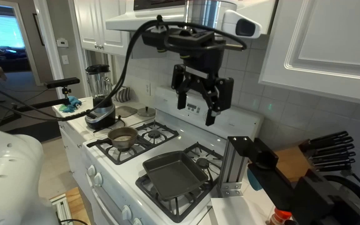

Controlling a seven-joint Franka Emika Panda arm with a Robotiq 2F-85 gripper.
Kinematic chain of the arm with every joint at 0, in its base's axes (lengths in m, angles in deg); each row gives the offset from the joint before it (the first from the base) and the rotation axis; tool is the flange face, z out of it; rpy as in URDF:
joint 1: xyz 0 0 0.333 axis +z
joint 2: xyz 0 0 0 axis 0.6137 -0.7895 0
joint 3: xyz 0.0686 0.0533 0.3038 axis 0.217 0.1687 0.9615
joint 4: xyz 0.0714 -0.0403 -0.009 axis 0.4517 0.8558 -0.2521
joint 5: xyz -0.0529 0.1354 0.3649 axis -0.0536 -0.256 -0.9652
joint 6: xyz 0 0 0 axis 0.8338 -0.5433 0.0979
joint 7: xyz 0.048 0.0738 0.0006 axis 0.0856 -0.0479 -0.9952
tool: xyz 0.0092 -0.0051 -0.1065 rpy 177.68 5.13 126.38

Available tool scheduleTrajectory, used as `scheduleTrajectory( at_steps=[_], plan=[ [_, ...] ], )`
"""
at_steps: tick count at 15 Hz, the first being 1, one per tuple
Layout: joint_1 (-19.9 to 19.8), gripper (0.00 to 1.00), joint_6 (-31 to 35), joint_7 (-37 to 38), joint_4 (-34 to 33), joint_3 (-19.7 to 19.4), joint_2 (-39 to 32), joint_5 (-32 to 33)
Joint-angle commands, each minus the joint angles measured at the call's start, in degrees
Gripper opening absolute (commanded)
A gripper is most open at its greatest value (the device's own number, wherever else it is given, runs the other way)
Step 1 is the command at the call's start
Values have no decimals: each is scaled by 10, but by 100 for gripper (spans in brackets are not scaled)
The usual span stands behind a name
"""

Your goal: Pick up the blue spoon and scoop some of the contents in the pot and pour them in the bowl

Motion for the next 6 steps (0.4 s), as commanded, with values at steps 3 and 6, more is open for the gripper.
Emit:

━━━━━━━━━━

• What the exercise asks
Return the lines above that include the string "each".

• Exercise result
Kinematic chain of the arm with every joint at 0, in its base's axes (lengths in m, angles in deg); each row gives the offset from the joint before it (the first from the base) and the rotation axis; tool is the flange face, z out of it; rpy as in URDF:
Joint-angle commands, each minus the joint angles measured at the call's start, in degrees
Values have no decimals: each is scaled by 10, but by 100 for gripper (spans in brackets are not scaled)

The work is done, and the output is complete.